| title | Restoring your source database |
|---|---|
| description | How PowerSync handles source database restores and what to expect during reprocessing |
Backing up your source database does not affect PowerSync operation. However, restoring from a backup typically requires PowerSync to perform a full reprocess of the data.
This page explains what happens when you restore your source database and how to plan for it.
When you restore your source database from a backup:
- PowerSync's replication state may become invalid
- The PowerSync Service will need to reprocess data from the restored database
- The reprocessing might not happen automatically, and you may need to trigger it manually (by redeploying the sync rules or restarting the service).
- Clients can continue syncing existing data during reprocessing, but new changes won't sync until it's complete. They may experience temporary delays.
When planning source database backup and recovery:
- Test restore procedures in a staging environment to understand reprocessing duration
- Plan maintenance windows during low-traffic periods for database restores
- Consider data volume when estimating recovery time - larger datasets take longer to reprocess
- Data volume: Total size of data in synced tables
- Sync rules complexity: Number of tables, joins, and transformations
- Database performance: CPU, memory, and I/O capacity
For more details on performance considerations, see Performance and Limits.
For multi-tenant architectures using a shared database with tenant isolation through sync rules, you can perform tenant-specific recovery without triggering a full reprocess.
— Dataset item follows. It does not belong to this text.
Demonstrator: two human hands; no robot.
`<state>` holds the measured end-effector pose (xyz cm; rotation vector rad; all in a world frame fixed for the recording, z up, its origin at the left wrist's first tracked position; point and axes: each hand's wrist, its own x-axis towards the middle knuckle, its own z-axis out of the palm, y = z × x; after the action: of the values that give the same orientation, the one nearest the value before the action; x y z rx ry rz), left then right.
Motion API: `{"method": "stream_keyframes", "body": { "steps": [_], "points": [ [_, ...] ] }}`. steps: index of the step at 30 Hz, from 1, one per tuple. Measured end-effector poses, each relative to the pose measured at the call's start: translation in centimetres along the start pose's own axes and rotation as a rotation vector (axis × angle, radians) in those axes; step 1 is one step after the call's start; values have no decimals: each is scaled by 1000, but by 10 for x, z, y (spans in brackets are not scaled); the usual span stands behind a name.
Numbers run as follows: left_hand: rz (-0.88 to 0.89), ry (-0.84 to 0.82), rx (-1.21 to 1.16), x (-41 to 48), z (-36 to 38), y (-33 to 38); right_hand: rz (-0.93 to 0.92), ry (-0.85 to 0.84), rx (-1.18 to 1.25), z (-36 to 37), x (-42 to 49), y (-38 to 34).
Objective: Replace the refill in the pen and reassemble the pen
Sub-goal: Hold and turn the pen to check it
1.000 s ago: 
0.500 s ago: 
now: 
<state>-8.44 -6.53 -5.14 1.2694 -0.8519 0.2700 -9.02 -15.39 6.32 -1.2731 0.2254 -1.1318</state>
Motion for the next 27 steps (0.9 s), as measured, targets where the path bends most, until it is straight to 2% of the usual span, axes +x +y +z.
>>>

Instead of restoring the entire database, restore only the affected tenant's data:
- Backup and restore tenant-specific data using your source database's native tools with filtering (e.g.,
WHERE tenant_id = X) - PowerSync detects restored data as incremental changes and replicates them automatically
- Other tenants continue operating without interruption (assuming replication keeps pace)
Large tenant restores increase replication volume. Monitor:
- Replication lag during restore operations using Monitoring and Alerting
- Data volume impact - high volumes can affect all tenants if replication falls behind
Different source databases use different replication mechanisms:
- Postgres: Logical replication slots (see Postgres Maintenance for slot management)
- MongoDB: Change stream resume tokens
- MySQL: Binary log positions (GTID)
- MSSQL: Change Data Capture (CDC)
The specific behavior after a restore may vary by database type. PowerSync uses checkpoints to maintain consistency during the recovery process.